#### Work instruction
Having found the line containing "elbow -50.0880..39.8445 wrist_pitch" in the data below, reproduce that line and each one after it to the end, exactly, and include nothing else.

#### Information supplied
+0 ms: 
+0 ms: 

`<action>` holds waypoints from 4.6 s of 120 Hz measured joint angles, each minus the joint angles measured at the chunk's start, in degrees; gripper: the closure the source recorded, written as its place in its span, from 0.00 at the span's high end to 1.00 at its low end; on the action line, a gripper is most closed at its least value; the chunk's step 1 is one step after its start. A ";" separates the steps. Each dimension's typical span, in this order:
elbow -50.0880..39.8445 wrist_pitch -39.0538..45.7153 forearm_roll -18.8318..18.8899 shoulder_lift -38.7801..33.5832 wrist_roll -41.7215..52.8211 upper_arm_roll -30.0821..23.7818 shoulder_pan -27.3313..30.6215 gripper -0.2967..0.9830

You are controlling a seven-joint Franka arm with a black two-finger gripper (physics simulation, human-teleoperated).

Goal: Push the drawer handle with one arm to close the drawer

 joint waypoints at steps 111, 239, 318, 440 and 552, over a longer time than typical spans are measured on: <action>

#### Task output
elbow -50.0880..39.8445 wrist_pitch -39.0538..45.7153 forearm_roll -18.8318..18.8899 shoulder_lift -38.7801..33.5832 wrist_roll -41.7215..52.8211 upper_arm_roll -30.0821..23.7818 shoulder_pan -27.3313..30.6215 gripper -0.2967..0.9830

You are controlling a seven-joint Franka arm with a black two-finger gripper (physics simulation, human-teleoperated).

Goal: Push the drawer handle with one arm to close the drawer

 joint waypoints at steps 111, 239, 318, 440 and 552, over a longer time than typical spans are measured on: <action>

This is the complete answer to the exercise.